About this task - Every line of the records that holds the word "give" should be copied out.
=== Section Start ===
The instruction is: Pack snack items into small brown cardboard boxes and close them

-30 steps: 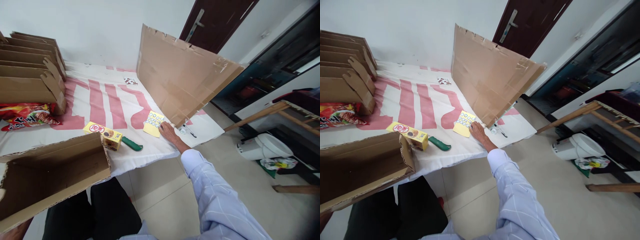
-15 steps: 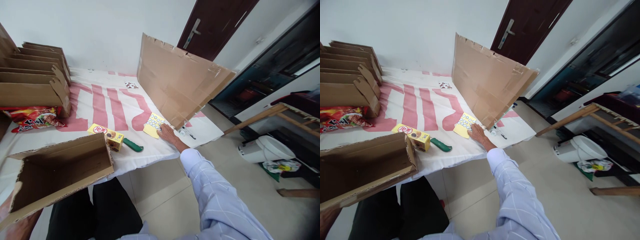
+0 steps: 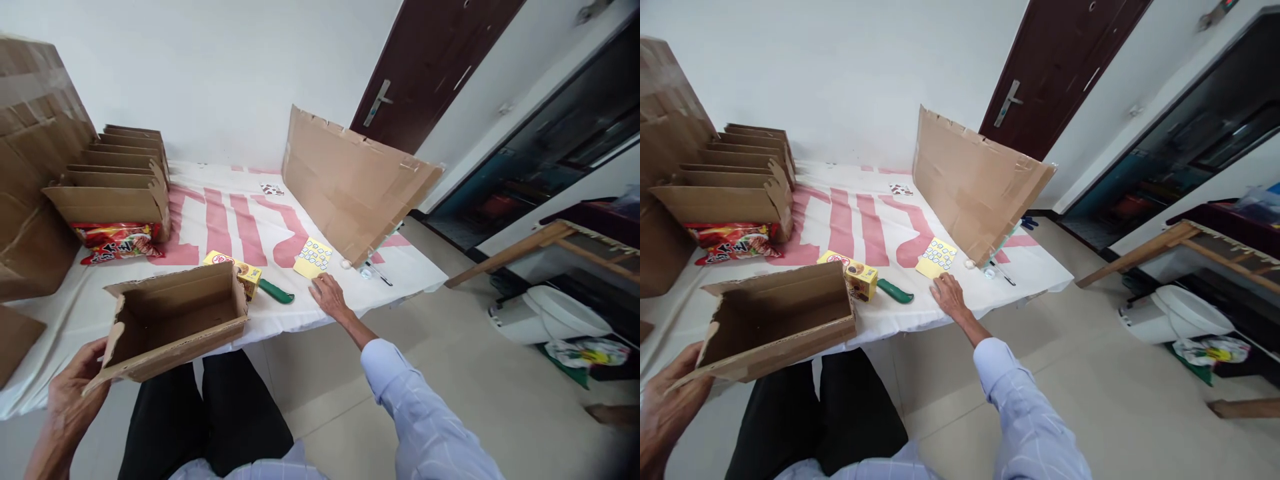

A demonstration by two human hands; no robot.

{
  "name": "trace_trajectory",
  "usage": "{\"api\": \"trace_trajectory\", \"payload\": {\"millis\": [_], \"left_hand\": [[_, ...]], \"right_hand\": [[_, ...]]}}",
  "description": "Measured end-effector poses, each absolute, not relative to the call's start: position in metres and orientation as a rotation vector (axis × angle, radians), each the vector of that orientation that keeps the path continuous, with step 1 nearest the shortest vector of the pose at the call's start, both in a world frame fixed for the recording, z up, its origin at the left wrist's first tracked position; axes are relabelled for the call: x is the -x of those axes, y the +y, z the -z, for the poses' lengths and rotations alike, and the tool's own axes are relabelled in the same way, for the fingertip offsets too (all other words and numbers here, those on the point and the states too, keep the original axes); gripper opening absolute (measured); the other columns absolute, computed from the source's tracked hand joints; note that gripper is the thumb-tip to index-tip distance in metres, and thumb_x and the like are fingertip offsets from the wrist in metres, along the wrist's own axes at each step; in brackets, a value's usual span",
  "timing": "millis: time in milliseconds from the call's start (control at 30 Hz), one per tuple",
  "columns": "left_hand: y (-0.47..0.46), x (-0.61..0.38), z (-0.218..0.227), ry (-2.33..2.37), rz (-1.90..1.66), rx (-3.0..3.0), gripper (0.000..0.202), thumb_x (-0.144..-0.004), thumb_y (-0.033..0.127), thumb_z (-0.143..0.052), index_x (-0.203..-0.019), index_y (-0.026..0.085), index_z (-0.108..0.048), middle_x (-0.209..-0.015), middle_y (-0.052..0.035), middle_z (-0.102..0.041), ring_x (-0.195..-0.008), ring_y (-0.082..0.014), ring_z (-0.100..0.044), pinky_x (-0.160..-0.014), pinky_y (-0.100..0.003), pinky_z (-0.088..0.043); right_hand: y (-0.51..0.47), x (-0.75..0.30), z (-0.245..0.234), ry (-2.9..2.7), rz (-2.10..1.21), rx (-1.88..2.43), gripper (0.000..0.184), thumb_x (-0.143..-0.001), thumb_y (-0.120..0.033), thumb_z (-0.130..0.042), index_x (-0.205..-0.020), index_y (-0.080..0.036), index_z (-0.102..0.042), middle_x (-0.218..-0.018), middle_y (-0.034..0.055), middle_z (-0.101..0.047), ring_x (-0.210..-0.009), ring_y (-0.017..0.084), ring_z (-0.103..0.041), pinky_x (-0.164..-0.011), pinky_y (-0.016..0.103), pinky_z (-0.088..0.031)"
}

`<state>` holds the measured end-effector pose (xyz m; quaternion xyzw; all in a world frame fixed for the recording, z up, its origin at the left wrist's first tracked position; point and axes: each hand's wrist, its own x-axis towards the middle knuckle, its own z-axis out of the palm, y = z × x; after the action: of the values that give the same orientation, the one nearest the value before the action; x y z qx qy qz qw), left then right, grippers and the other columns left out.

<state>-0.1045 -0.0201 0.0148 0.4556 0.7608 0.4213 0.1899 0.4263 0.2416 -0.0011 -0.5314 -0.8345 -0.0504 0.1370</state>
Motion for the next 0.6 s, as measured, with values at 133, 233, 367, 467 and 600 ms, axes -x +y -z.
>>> {"api": "trace_trajectory", "payload": {"millis": [133,233,367,467,600], "left_hand": [[-0.035,0.118,-0.003,1.810,-1.274,-1.016,0.070,-0.077,0.071,-0.081,-0.144,0.070,-0.059,-0.156,0.0279,-0.062,-0.157,-0.0382,-0.052,-0.124,-0.057,-0.052],[-0.037,0.123,-0.003,1.629,-1.222,-1.107,0.098,-0.074,0.070,-0.087,-0.159,0.070,-0.040,-0.176,0.0213,-0.038,-0.166,-0.0410,-0.035,-0.132,-0.063,-0.036],[-0.029,0.111,-0.030,1.561,-1.116,-1.316,0.129,-0.076,0.056,-0.093,-0.178,0.039,-0.015,-0.186,-0.0079,-0.019,-0.168,-0.0477,-0.025,-0.133,-0.069,-0.028],[-0.017,0.099,-0.052,1.570,-1.105,-1.388,0.132,-0.072,0.043,-0.094,-0.179,0.030,-0.018,-0.184,-0.0124,-0.027,-0.168,-0.0468,-0.028,-0.135,-0.066,-0.026],[-0.006,0.089,-0.063,1.573,-1.115,-1.385,0.130,-0.070,0.038,-0.090,-0.179,0.027,-0.019,-0.182,-0.0112,-0.034,-0.168,-0.0437,-0.030,-0.136,-0.061,-0.028]], "right_hand": [[0.242,-0.435,-0.009,-2.387,0.153,1.590,0.023,-0.106,-0.023,-0.056,-0.097,-0.023,-0.077,-0.111,0.0121,-0.072,-0.103,0.027,-0.063,-0.090,0.036,-0.051],[0.242,-0.444,-0.020,-2.350,0.157,1.601,0.024,-0.103,-0.019,-0.056,-0.093,-0.024,-0.077,-0.106,0.0126,-0.072,-0.101,0.028,-0.064,-0.088,0.037,-0.053],[0.239,-0.429,-0.031,-2.265,0.080,1.479,0.022,-0.098,-0.020,-0.059,-0.107,-0.024,-0.079,-0.112,0.0159,-0.072,-0.111,0.034,-0.066,-0.097,0.047,-0.057],[0.226,-0.384,-0.040,-2.233,-0.271,1.194,0.033,-0.098,-0.034,-0.066,-0.129,-0.026,-0.074,-0.125,0.0149,-0.071,-0.117,0.034,-0.068,-0.102,0.051,-0.059],[0.189,-0.306,-0.048,-2.237,-0.870,0.873,0.089,-0.086,-0.053,-0.086,-0.164,-0.030,-0.049,-0.155,0.0140,-0.061,-0.132,0.034,-0.067,-0.106,0.050,-0.060]]}}
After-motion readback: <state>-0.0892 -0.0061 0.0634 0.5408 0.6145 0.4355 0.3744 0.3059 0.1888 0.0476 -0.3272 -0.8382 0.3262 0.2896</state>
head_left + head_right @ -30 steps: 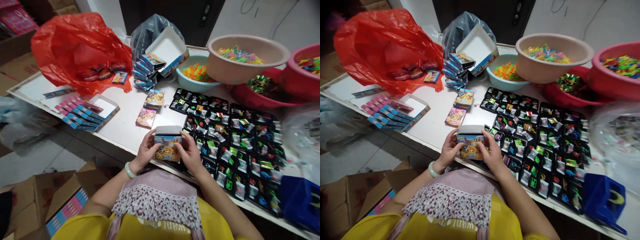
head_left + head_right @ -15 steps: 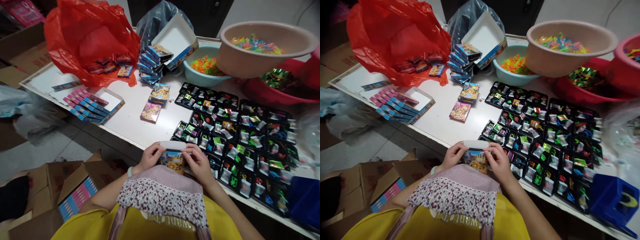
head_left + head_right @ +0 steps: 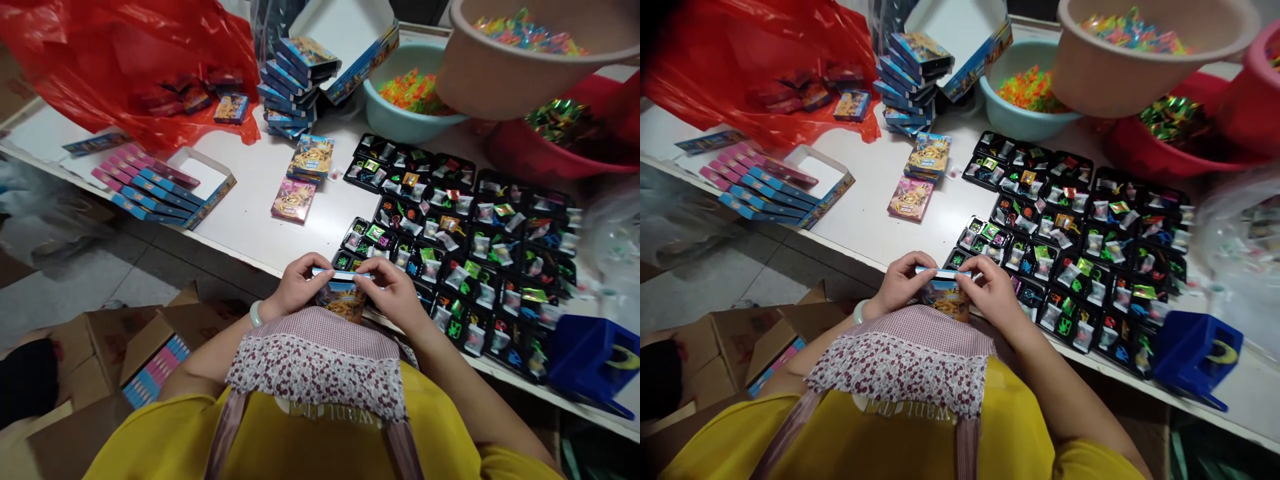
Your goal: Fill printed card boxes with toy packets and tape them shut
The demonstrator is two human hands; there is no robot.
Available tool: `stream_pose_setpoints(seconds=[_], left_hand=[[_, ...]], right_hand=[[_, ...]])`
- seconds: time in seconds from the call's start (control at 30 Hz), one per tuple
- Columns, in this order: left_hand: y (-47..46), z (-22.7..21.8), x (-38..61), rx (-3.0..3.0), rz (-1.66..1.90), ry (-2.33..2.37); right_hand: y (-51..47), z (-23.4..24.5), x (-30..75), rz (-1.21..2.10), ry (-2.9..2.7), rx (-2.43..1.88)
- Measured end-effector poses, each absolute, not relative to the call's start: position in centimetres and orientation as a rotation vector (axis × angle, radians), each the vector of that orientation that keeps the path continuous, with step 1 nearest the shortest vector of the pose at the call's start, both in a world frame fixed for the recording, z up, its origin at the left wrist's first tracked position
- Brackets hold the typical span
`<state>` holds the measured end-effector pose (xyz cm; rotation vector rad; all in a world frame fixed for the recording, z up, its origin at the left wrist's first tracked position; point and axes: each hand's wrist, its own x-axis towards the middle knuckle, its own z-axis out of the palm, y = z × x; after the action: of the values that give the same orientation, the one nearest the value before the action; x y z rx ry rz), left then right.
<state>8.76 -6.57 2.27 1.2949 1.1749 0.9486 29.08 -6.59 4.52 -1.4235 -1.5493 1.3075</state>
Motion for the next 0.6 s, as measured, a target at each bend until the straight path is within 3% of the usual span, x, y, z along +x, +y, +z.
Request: stream_pose_setpoints(seconds=[0.27,0.6], left_hand=[[-6.7,1.8,5.9,1.608,0.908,0.654],[-6.3,2.3,7.4,1.550,0.868,0.984]], right_hand=[[-8.5,4.3,30.9,1.170,-1.873,-1.121],[-10.7,4.5,32.7,1.241,-1.555,-1.290]])
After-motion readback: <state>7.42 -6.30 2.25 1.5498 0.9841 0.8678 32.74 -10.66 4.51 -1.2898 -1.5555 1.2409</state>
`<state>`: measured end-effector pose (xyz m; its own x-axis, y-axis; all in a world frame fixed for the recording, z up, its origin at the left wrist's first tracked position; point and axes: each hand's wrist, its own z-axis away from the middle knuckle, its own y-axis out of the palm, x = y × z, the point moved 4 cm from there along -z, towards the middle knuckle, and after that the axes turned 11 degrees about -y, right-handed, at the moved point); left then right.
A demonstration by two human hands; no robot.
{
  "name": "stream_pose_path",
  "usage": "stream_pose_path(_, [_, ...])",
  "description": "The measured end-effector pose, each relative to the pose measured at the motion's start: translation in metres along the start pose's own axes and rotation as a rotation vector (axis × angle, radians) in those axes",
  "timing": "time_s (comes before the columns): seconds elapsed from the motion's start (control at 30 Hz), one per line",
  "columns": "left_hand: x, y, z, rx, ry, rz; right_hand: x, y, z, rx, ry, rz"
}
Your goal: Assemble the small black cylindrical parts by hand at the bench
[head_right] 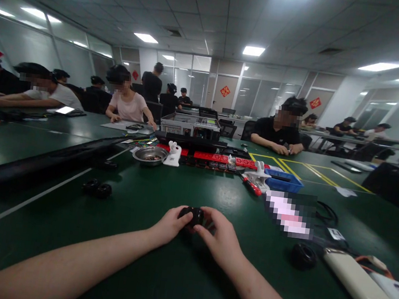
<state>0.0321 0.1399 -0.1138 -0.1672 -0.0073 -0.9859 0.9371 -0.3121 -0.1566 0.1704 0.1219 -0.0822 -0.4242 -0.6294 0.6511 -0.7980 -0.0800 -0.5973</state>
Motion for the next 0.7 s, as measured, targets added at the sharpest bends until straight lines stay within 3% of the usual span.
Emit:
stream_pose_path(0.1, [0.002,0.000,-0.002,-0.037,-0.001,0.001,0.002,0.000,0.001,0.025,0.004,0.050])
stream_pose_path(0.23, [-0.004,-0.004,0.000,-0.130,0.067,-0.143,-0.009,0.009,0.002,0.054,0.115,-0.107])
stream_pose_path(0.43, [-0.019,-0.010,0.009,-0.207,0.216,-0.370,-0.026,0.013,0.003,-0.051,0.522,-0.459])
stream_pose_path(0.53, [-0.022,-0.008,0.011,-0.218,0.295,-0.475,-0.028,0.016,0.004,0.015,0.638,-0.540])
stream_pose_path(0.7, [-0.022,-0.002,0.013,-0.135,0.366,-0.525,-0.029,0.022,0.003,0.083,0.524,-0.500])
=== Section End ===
Exercise response -
`<state>` holds the measured end-effector pose (xyz m; quaternion xyzw; all in a world frame fixed for the recording, z up, its origin at the left wrist's first tracked position; point and axes: each hand's wrist, its own x-axis towards the middle knuckle, its own z-axis out of the palm, y = z × x; after the action: of the values that give the same orientation, the one nearest the value before the action; x y z qx qy qz qw), left then right, grippers and the other columns left out.
`<state>` holds the measured end-effector pose (xyz cm; rotation vector rad; all in a world frame fixed for the recording, z up, its origin at the left wrist's first tracked position; point and axes: each hand's wrist, its own x-axis towards the middle knuckle, its own z-axis out of the palm, y = z × x; after the action: of the values that give the same orientation, the one nearest the value before the action; x y z rx ry rz), left then right.

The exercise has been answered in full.